* **EXERCISE**:
In the listing below, locate the line containing "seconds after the" and the line containing "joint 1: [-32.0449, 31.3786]". Output both of them and every line between, exactly as written, and nothing more.

* **DATA SUPPLIED**:
== == ==

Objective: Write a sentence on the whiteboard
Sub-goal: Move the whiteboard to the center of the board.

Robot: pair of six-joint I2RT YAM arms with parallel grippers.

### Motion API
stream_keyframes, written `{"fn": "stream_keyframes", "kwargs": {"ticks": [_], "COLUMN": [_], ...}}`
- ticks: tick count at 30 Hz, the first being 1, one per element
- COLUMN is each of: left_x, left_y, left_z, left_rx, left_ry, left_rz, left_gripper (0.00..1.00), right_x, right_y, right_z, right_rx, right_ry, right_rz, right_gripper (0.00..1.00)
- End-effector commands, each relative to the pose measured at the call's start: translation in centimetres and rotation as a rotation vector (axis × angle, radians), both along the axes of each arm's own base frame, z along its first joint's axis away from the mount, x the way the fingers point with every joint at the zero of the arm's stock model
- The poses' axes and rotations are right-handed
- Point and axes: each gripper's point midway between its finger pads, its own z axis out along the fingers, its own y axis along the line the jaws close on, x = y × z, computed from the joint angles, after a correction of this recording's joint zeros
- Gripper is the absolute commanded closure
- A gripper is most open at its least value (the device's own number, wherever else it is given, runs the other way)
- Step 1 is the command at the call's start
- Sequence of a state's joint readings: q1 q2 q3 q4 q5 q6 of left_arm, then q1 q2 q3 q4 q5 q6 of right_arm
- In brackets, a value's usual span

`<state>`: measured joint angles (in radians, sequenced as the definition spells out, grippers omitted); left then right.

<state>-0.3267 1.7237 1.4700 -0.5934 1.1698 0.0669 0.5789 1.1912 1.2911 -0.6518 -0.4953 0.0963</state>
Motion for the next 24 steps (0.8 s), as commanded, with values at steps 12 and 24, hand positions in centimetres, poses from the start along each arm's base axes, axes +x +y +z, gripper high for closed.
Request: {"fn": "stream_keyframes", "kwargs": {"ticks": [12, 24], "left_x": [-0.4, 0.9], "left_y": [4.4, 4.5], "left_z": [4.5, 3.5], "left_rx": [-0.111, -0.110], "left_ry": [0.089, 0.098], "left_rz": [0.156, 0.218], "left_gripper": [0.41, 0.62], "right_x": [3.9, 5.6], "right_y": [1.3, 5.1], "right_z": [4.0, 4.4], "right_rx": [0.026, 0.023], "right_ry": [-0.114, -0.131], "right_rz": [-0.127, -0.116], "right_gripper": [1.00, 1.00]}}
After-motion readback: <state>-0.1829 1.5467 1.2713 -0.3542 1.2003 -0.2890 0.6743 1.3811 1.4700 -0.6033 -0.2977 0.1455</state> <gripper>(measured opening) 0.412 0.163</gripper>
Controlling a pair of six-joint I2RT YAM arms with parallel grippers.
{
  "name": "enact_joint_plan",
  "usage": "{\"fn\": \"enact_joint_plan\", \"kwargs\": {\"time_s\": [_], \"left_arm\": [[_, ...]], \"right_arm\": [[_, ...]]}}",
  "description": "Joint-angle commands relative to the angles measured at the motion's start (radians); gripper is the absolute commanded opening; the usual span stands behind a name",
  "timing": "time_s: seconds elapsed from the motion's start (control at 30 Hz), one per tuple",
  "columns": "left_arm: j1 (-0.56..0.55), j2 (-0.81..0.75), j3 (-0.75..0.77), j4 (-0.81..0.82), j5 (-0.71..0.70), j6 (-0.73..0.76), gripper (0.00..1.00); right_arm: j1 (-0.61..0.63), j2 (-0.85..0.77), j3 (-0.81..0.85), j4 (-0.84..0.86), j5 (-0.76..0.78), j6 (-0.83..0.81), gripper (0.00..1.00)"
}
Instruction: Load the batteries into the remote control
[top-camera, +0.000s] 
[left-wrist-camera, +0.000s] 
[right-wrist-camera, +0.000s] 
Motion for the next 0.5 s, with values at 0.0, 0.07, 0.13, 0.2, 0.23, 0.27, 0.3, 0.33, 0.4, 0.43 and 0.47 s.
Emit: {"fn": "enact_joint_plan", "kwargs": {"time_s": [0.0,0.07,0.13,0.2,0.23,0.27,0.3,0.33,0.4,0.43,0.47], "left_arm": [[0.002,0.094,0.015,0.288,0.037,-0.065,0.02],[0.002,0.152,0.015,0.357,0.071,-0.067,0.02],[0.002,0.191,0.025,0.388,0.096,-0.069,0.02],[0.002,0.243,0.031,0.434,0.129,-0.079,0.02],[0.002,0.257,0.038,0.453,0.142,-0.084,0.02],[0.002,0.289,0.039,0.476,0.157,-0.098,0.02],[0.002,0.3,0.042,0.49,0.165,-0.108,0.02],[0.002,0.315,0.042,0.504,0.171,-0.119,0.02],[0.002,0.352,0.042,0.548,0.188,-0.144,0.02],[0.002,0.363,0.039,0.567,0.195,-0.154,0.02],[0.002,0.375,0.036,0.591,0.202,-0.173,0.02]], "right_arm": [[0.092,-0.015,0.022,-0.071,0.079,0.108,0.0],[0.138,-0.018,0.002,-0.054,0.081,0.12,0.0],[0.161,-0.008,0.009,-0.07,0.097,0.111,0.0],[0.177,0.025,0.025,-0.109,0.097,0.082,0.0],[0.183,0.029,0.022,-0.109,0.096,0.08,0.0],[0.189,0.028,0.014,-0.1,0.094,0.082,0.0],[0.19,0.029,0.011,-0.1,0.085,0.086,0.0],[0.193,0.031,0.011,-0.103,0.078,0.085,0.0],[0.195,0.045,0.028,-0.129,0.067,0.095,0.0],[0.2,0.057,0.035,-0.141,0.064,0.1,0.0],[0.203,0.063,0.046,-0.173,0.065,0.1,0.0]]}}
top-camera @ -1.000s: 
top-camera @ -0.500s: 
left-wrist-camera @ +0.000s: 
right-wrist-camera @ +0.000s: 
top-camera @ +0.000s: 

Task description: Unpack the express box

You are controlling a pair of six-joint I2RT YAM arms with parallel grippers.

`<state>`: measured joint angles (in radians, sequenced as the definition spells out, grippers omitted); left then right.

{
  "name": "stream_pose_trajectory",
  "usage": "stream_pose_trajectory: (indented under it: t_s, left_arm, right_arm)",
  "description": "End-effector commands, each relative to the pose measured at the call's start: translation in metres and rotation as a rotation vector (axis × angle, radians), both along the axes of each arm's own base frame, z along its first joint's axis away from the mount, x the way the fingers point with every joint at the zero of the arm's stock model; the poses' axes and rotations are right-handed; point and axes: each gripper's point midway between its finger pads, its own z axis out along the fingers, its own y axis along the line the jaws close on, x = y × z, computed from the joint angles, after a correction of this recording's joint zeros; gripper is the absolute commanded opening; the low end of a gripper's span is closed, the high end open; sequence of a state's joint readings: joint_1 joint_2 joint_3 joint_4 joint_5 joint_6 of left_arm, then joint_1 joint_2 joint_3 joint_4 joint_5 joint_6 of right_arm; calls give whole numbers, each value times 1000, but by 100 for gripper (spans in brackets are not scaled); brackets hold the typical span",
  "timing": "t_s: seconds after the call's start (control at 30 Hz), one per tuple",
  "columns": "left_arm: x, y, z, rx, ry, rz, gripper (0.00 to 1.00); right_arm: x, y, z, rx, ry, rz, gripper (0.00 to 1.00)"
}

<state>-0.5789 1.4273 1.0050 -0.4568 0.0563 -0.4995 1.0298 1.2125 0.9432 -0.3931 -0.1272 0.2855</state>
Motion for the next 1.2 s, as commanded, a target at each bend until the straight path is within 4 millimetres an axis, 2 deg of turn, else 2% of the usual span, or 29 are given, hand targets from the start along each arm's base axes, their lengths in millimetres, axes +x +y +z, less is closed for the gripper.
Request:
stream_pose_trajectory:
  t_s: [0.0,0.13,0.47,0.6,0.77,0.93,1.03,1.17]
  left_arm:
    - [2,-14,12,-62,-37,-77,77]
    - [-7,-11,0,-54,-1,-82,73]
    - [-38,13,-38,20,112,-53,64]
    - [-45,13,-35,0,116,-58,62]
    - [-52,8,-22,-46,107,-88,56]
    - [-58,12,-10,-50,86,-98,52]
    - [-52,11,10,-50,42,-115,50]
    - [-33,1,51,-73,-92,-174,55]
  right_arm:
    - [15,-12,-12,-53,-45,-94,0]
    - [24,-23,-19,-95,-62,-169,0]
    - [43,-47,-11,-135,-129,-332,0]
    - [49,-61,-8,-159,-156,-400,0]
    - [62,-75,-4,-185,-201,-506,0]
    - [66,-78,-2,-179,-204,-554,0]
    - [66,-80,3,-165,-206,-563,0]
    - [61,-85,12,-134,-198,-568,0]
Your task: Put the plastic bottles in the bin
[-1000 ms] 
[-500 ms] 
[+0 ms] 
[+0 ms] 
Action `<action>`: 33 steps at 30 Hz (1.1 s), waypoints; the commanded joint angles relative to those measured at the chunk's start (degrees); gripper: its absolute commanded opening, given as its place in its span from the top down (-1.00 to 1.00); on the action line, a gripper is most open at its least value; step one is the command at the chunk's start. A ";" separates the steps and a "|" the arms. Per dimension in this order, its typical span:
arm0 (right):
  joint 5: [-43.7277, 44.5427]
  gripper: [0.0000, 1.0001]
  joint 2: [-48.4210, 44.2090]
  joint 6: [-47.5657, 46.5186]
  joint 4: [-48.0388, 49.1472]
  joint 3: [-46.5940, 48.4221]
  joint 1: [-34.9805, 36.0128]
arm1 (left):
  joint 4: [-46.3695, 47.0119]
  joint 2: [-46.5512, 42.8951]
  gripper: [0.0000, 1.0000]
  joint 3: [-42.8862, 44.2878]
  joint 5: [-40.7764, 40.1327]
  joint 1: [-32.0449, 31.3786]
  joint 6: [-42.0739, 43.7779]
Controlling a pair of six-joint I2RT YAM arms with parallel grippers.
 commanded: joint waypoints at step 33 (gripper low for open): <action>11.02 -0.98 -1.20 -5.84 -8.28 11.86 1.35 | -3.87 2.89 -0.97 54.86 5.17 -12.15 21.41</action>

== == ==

* **EXERCISE OUTPUT**:
  "timing": "t_s: seconds after the call's start (control at 30 Hz), one per tuple",
  "columns": "left_arm: x, y, z, rx, ry, rz, gripper (0.00 to 1.00); right_arm: x, y, z, rx, ry, rz, gripper (0.00 to 1.00)"
}

<state>-0.5789 1.4273 1.0050 -0.4568 0.0563 -0.4995 1.0298 1.2125 0.9432 -0.3931 -0.1272 0.2855</state>
Motion for the next 1.2 s, as commanded, a target at each bend until the straight path is within 4 millimetres an axis, 2 deg of turn, else 2% of the usual span, or 29 are given, hand targets from the start along each arm's base axes, their lengths in millimetres, axes +x +y +z, less is closed for the gripper.
Request:
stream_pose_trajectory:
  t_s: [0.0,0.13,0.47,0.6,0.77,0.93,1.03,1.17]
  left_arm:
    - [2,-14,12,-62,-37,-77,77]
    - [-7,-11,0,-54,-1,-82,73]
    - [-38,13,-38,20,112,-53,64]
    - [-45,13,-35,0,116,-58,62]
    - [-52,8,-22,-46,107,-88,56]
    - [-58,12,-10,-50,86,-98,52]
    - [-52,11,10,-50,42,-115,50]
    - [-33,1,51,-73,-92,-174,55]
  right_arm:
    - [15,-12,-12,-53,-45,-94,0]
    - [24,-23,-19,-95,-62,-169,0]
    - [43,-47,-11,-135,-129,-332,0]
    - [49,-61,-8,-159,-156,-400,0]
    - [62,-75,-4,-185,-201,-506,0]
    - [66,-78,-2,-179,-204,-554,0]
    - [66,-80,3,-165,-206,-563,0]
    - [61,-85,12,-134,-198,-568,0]
Your task: Put the plastic bottles in the bin
[-1000 ms] 
[-500 ms] 
[+0 ms] 
[+0 ms] 
Action `<action>`: 33 steps at 30 Hz (1.1 s), waypoints; the commanded joint angles relative to those measured at the chunk's start (degrees); gripper: its absolute commanded opening, given as its place in its span from the top down (-1.00 to 1.00); on the action line, a gripper is most open at its least value; step one is the command at the chunk's start. A ";" separates the steps and a "|" the arms. Per dimension in this order, its typical span:
arm0 (right):
  joint 5: [-43.7277, 44.5427]
  gripper: [0.0000, 1.0001]
  joint 2: [-48.4210, 44.2090]
  joint 6: [-47.5657, 46.5186]
  joint 4: [-48.0388, 49.1472]
  joint 3: [-46.5940, 48.4221]
  joint 1: [-34.9805, 36.0128]
arm1 (left):
  joint 4: [-46.3695, 47.0119]
  joint 2: [-46.5512, 42.8951]
  gripper: [0.0000, 1.0000]
  joint 3: [-42.8862, 44.2878]
  joint 5: [-40.7764, 40.1327]
  joint 1: [-32.0449, 31.3786]

Nothing further is required by the exercise.